La fiera è questa: http://www.piulibripiuliberi.it/
Personalmente l’ho scoperta anni fa grazie ad una zia che lavora in una delle biblioteche comunali romane, e non essendo stato mai né a Torino né a Milano per le rispettive fiere non so dire quanto sia più piccola, ma a giudicare dal numero di stand, dalla dimensione del Palazzo dei Congressi, e dai visitatori medii che vi partecipano, direi che è tutt’altro che marginale nel panorama italiano.
La conosco, anche se per ragioni logistiche (tra l’altro inizio dicembre è un periodaccio per viaggiare) non ci sono mai andato.
L’assunto da cui parte Franceschini mi sembra comunque debole
“Due piccole fiere in un mercato del libro già fragile? Così rischiamo una colossale figuraccia internazionale.”
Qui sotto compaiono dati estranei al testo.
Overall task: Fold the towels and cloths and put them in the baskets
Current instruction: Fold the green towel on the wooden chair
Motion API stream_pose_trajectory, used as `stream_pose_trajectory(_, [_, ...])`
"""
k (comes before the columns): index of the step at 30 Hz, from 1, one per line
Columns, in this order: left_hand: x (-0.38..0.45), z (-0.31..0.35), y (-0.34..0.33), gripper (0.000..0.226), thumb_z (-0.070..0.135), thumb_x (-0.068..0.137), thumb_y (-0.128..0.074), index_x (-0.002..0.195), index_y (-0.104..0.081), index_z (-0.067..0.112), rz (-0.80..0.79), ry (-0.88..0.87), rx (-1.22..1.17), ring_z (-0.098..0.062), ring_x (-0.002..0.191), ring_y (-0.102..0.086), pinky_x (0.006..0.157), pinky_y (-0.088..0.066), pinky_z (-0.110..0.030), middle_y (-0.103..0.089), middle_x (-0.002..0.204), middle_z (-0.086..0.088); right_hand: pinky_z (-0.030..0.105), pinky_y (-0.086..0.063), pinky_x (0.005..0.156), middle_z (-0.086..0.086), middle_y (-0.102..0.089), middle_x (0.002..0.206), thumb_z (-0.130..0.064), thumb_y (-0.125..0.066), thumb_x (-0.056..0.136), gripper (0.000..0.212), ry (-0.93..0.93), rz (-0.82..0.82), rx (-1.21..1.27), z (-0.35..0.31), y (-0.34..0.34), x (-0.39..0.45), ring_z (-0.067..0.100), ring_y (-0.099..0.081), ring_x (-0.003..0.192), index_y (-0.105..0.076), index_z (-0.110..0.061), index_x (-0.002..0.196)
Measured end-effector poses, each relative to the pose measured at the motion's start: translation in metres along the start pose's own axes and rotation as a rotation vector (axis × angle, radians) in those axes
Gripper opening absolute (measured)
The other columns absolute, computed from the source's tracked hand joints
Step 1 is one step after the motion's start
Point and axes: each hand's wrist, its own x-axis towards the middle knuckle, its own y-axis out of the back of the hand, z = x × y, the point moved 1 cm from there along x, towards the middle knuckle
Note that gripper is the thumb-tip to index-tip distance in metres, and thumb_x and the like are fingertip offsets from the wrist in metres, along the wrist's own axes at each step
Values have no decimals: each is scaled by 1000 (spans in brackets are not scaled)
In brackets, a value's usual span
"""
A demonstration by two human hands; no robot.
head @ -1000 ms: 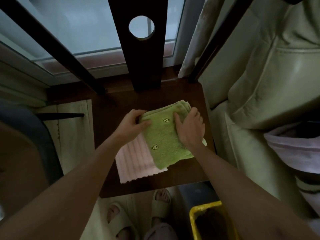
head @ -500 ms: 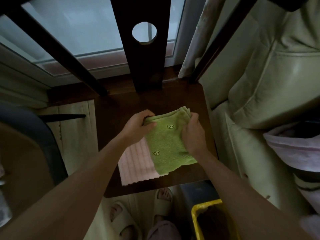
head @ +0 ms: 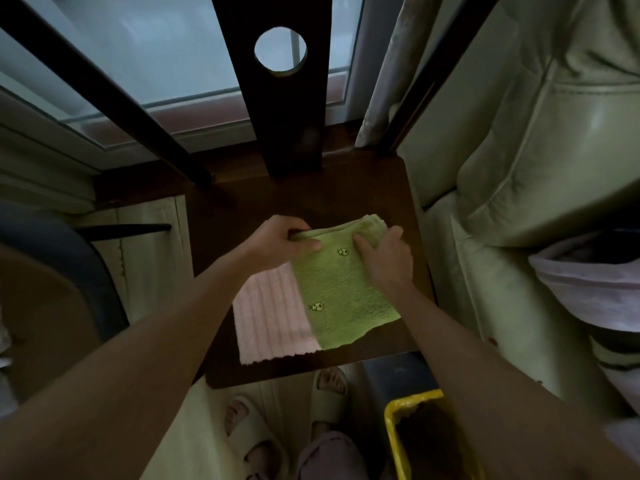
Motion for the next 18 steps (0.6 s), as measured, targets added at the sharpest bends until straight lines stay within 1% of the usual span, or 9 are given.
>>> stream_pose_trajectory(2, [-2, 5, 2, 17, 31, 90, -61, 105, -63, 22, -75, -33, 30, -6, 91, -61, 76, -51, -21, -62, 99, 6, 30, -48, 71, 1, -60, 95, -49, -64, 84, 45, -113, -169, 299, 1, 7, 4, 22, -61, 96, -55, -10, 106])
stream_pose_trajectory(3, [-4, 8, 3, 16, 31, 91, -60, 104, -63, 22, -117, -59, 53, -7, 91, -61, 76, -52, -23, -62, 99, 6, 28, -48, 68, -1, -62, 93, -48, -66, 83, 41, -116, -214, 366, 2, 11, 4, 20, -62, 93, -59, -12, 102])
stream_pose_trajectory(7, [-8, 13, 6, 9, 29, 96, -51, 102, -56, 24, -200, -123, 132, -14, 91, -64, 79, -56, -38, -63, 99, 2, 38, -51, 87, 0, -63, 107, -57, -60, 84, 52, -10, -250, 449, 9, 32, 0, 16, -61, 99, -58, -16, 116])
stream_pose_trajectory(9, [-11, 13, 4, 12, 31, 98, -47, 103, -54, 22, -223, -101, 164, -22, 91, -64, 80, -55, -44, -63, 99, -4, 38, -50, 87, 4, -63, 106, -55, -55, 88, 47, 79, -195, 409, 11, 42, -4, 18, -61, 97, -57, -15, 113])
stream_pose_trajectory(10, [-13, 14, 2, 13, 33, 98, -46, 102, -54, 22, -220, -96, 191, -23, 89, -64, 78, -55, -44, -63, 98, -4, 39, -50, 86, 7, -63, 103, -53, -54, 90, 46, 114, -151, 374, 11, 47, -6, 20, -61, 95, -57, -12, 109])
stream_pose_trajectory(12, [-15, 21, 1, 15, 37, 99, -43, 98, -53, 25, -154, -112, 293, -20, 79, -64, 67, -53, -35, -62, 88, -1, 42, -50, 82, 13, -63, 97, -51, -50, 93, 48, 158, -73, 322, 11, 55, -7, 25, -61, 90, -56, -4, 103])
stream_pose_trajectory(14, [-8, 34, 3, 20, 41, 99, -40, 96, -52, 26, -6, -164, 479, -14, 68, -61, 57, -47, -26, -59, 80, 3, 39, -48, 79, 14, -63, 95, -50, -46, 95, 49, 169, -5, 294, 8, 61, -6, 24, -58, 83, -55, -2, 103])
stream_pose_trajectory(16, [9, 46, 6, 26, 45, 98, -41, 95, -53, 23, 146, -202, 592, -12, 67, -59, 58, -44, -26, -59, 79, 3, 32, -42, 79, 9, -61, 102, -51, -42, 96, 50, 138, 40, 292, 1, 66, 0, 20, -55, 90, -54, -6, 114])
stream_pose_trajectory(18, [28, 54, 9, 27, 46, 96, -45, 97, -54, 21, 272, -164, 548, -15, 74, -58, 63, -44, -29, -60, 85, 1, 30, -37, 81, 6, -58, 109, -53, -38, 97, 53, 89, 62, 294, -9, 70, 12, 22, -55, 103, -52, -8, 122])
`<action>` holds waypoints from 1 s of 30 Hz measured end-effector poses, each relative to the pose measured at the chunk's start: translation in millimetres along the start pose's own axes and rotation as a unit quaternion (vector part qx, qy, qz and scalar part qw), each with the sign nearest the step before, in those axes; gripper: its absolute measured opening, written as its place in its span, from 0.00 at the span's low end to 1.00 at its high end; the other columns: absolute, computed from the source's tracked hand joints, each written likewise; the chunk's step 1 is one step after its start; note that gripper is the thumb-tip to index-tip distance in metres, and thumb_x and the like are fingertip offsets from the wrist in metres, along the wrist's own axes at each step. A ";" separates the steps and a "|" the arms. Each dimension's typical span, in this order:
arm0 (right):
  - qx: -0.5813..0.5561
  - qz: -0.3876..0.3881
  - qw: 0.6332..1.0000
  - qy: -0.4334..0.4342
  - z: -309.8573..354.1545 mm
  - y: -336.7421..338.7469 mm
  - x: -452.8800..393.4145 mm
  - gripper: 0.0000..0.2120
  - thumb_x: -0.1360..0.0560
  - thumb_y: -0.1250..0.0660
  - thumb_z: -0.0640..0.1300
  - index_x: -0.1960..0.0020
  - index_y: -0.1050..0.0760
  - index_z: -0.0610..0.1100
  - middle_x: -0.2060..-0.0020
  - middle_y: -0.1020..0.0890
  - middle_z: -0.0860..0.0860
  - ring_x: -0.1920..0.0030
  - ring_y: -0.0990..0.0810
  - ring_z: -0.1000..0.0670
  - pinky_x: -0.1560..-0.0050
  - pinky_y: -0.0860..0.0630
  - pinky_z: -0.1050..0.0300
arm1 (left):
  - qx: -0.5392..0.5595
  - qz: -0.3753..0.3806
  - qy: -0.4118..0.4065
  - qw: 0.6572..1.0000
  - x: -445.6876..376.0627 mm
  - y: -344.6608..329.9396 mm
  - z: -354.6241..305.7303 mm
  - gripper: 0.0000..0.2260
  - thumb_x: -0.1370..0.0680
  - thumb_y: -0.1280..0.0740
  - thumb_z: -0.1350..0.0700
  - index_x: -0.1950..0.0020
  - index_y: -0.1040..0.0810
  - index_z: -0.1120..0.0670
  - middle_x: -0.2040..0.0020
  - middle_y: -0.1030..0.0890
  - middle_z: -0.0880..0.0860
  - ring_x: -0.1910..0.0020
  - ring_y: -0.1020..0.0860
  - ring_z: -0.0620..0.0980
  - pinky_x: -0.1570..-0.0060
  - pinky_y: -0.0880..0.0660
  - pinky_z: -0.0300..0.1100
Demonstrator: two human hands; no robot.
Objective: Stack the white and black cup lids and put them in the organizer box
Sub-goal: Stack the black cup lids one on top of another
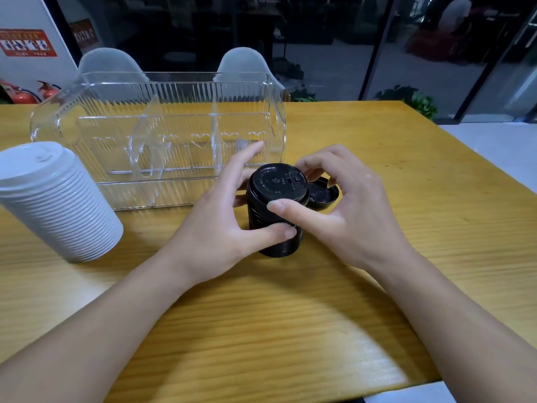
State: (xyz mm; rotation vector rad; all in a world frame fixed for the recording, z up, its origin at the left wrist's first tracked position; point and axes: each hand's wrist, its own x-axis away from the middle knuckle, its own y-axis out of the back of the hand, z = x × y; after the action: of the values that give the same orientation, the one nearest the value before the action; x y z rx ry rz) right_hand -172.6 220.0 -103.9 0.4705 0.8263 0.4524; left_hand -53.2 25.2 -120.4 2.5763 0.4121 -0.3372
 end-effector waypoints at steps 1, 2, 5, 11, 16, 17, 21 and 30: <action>-0.002 0.002 1.000 -0.002 -0.3 -0.6 -0.1 0.24 0.27 0.17 0.63 0.41 0.17 0.48 0.45 0.17 0.53 0.43 0.17 0.50 0.43 0.24 0.62 | 0.005 0.003 -0.001 1.000 -0.2 0.2 0.8 0.52 0.27 0.13 0.50 0.10 0.40 0.37 0.28 0.16 0.38 0.23 0.20 0.43 0.18 0.28 0.52; -0.006 0.006 1.000 -0.005 -0.3 -1.0 -0.1 0.24 0.27 0.17 0.63 0.40 0.17 0.49 0.43 0.17 0.54 0.42 0.17 0.50 0.42 0.25 0.62 | 0.011 0.008 -0.003 1.000 -0.2 0.6 1.6 0.52 0.26 0.13 0.50 0.10 0.41 0.37 0.27 0.16 0.39 0.23 0.20 0.44 0.18 0.28 0.54; -0.050 0.033 0.998 -0.009 1.7 0.2 -0.5 0.27 0.24 0.19 0.61 0.30 0.18 0.50 0.33 0.18 0.58 0.32 0.18 0.51 0.35 0.25 0.61 | 0.028 0.020 -0.006 0.999 -0.2 0.6 4.0 0.52 0.24 0.13 0.50 0.09 0.43 0.37 0.27 0.16 0.42 0.24 0.19 0.48 0.18 0.28 0.57; -0.144 0.092 0.985 0.014 0.1 0.8 0.1 0.19 0.18 0.23 0.42 0.27 0.17 0.44 0.29 0.16 0.54 0.26 0.19 0.54 0.27 0.25 0.58 | 0.067 0.034 0.004 0.997 0.0 -0.9 3.9 0.52 0.22 0.16 0.61 0.08 0.45 0.40 0.28 0.15 0.46 0.25 0.18 0.50 0.19 0.26 0.54; -0.156 0.122 0.980 0.020 -3.5 -0.6 -0.9 0.17 0.16 0.26 0.42 0.28 0.16 0.42 0.27 0.17 0.52 0.23 0.21 0.54 0.23 0.25 0.54 | 0.082 0.043 0.023 0.995 -0.5 -1.4 7.2 0.52 0.22 0.17 0.64 0.08 0.44 0.41 0.25 0.16 0.45 0.23 0.19 0.48 0.18 0.27 0.55; -0.159 0.126 0.979 0.022 -3.6 -0.8 -0.7 0.17 0.16 0.26 0.42 0.28 0.16 0.42 0.27 0.17 0.52 0.23 0.22 0.54 0.22 0.26 0.53 | 0.084 0.044 0.026 0.995 -0.4 -2.0 6.7 0.52 0.21 0.18 0.65 0.08 0.44 0.41 0.24 0.18 0.44 0.22 0.20 0.46 0.18 0.27 0.54; -0.187 0.107 0.976 0.006 -3.8 -2.5 0.3 0.18 0.19 0.21 0.40 0.30 0.15 0.42 0.29 0.16 0.53 0.25 0.20 0.55 0.23 0.24 0.52 | 0.082 0.041 0.030 0.995 -0.1 -2.2 4.8 0.52 0.22 0.17 0.64 0.07 0.44 0.43 0.22 0.19 0.42 0.22 0.20 0.44 0.19 0.26 0.52; -0.208 0.083 0.974 -0.020 -7.4 -2.5 1.2 0.25 0.26 0.15 0.43 0.30 0.15 0.44 0.33 0.13 0.55 0.29 0.16 0.54 0.25 0.21 0.48 | 0.072 0.037 0.016 0.997 -0.5 -1.9 8.2 0.49 0.23 0.15 0.62 0.09 0.39 0.43 0.26 0.16 0.47 0.24 0.18 0.50 0.21 0.24 0.56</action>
State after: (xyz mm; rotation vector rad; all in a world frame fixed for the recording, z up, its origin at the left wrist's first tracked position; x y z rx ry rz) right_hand -177.2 220.3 -110.4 0.1588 0.6335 0.7500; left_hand -55.7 22.4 -127.9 2.7321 0.3132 -0.3106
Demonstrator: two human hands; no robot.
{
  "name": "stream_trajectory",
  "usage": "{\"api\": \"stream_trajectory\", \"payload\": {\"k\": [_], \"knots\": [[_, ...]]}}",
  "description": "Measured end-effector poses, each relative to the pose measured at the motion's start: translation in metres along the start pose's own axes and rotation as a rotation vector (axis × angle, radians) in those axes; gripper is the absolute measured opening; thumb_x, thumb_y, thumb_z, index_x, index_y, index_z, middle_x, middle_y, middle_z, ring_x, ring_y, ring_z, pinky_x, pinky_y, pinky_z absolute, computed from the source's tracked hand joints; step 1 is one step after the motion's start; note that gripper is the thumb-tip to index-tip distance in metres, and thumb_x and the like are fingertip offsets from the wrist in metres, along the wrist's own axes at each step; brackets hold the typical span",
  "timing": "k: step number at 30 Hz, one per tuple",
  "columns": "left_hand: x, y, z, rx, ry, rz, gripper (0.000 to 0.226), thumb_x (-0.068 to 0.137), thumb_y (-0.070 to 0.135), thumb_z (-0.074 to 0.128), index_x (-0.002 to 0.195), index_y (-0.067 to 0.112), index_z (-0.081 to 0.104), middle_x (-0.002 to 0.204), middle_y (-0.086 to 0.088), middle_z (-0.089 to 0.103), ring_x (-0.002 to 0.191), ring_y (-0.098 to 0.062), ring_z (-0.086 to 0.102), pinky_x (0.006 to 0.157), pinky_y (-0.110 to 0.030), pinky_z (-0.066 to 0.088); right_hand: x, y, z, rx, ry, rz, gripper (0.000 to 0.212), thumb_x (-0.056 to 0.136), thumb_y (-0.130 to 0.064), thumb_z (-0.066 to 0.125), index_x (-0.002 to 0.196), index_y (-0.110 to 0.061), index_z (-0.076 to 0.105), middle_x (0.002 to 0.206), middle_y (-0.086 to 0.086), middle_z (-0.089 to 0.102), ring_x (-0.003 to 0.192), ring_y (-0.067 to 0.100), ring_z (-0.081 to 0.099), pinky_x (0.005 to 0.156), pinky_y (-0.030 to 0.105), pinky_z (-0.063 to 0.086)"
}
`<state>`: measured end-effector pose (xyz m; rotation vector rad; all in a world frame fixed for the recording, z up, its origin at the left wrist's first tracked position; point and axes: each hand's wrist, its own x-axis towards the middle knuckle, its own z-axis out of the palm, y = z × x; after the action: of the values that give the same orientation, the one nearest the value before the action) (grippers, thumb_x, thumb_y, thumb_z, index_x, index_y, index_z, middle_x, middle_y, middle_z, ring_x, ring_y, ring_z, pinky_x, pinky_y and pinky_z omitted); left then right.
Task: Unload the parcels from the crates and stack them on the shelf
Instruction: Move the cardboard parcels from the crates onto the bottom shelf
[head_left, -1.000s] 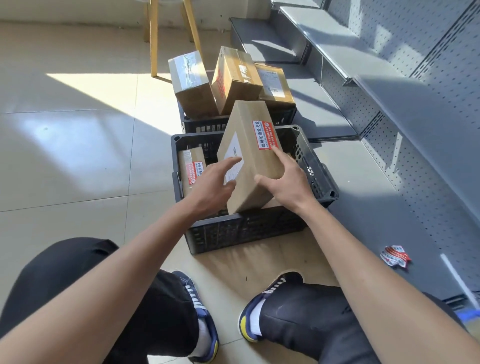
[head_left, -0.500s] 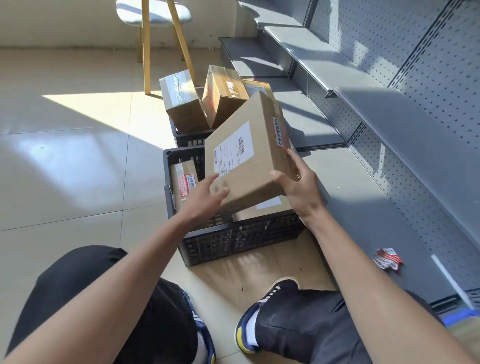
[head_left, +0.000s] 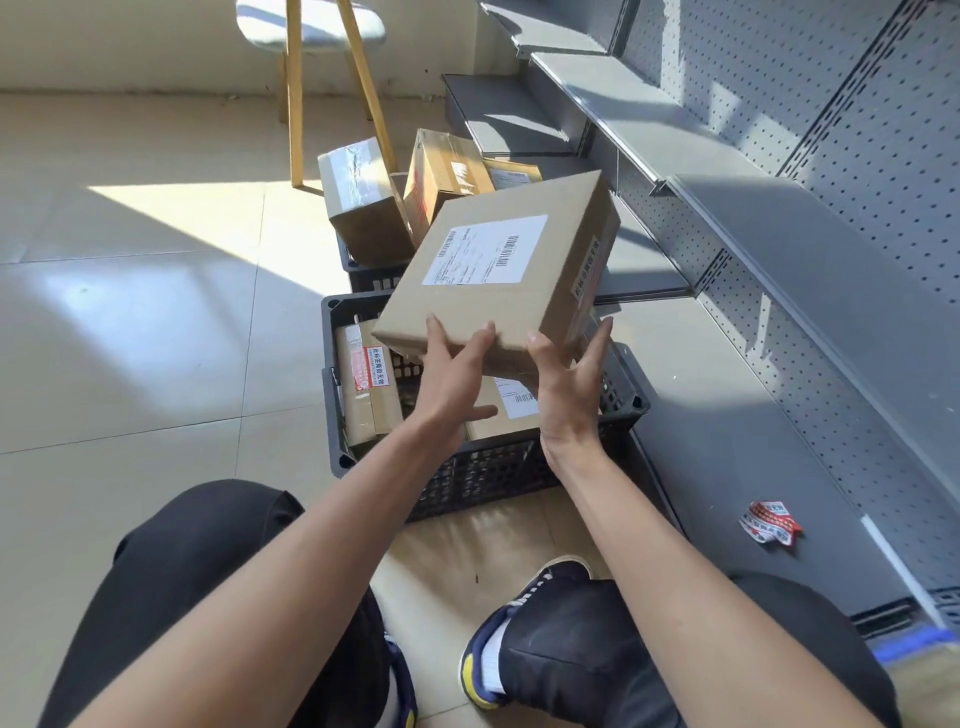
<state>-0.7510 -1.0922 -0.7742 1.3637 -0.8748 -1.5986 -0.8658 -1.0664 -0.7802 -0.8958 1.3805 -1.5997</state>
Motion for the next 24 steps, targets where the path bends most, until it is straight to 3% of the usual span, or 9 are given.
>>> {"api": "stream_trajectory", "payload": {"k": [2,6,8,11,14,17,21,24], "knots": [[-0.001,0.001,0.004,-0.027,0.033,0.014,0.093,0.096,0.044,0.065,0.159,0.046,-0.003,0.159,0.004,0.029,0.126,-0.021,0.048,0.083,-0.059,0.059,-0.003,0.007,0.0,0.004,-0.016,0.038,0.117,0.075,-0.039,0.075,0.16,-0.034,-0.005,0.146,-0.003,0.053,0.125,0.005,0.058,0.114,0.044,0.041],[0.001,-0.001,0.006,-0.096,0.117,0.043,0.098,0.092,0.039,0.072,0.159,0.047,0.001,0.156,0.002,0.033,0.118,-0.021,0.06,0.077,-0.055,0.062,-0.008,0.016,-0.001,0.019,-0.099,0.08,0.107,0.081,-0.03,0.075,0.157,-0.042,0.001,0.144,-0.003,0.055,0.124,0.017,0.061,0.109,0.055,0.044],[0.002,-0.002,0.004,-0.159,0.13,0.053,0.098,0.091,0.03,0.074,0.159,0.047,0.004,0.15,0.002,0.043,0.117,-0.024,0.064,0.079,-0.053,0.062,-0.008,0.019,-0.002,0.046,-0.145,0.069,0.094,0.085,-0.02,0.07,0.154,-0.043,0.01,0.142,-0.001,0.056,0.121,0.021,0.063,0.097,0.047,0.055],[0.003,0.0,0.001,-0.226,0.137,0.072,0.099,0.09,0.016,0.073,0.16,0.045,0.008,0.145,0.006,0.047,0.117,-0.026,0.064,0.081,-0.054,0.061,-0.006,0.022,-0.004,0.029,-0.181,0.096,0.085,0.081,-0.025,0.072,0.149,-0.041,0.024,0.133,-0.006,0.061,0.114,0.02,0.067,0.084,0.037,0.058],[0.007,0.001,-0.004,-0.251,0.167,0.121,0.098,0.089,0.007,0.071,0.16,0.042,0.013,0.147,0.006,0.046,0.117,-0.026,0.064,0.078,-0.054,0.062,-0.004,0.021,-0.004,-0.024,-0.226,0.12,0.075,0.08,-0.03,0.075,0.144,-0.038,0.036,0.129,-0.009,0.063,0.114,0.016,0.067,0.093,0.042,0.053],[0.008,0.002,-0.009,-0.248,0.171,0.16,0.097,0.089,0.005,0.071,0.16,0.042,0.016,0.147,0.008,0.046,0.115,-0.022,0.064,0.069,-0.045,0.063,-0.003,0.018,-0.004,-0.034,-0.232,0.121,0.071,0.083,-0.035,0.077,0.143,-0.037,0.039,0.129,-0.014,0.063,0.116,0.012,0.065,0.102,0.05,0.05],[0.011,-0.001,-0.017,-0.233,0.171,0.22,0.096,0.089,0.002,0.071,0.159,0.041,0.02,0.146,0.012,0.044,0.119,-0.017,0.062,0.088,-0.052,0.06,0.006,0.009,-0.009,-0.073,-0.175,0.073,0.073,0.085,-0.041,0.078,0.146,-0.039,0.038,0.127,-0.029,0.06,0.122,0.003,0.059,0.106,0.056,0.046],[0.013,-0.004,-0.022,-0.194,0.142,0.24,0.098,0.085,-0.002,0.074,0.159,0.04,0.024,0.153,0.013,0.039,0.126,-0.019,0.059,0.094,-0.056,0.056,0.017,0.007,-0.015,-0.094,-0.131,0.074,0.092,0.08,-0.051,0.08,0.153,-0.042,0.025,0.143,-0.026,0.051,0.132,0.001,0.05,0.11,0.054,0.043]]}}
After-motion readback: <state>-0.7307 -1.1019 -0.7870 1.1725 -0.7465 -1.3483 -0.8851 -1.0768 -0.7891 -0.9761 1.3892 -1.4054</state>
Perché devono essere due piccole fiere contemporanee e non due grandi fiere con target e obiettivi diversi in due città distanti e distinte?
Perché bisogna legare Milano e Torino come se fossero una cosa sola quando intercettano un’area che è più grande di qualsiasi altra città occidentale con al suo centro il nulla delle risaie tra Novara e Vercelli?
Però ci sono altri Stati in cui convivono due grandi fiere del libro: il caso che conosco meglio è la Germania, con Francoforte e Lipsia. Certo, sta agli organizzatori trovare un modo per distanziarsi dalla concorrenza, e forse la distanza geografica aiuta anche un po’, ma il compito non è impossibile. Nel caso tedesco, per inciso, mi sembra che la differenza stia nel fatto che Francoforte è piú per addetti ai lavori (per esempio, ci sono tutte le case editrici accademiche), mentre quella di Lipsia è piú orientata al pubblico.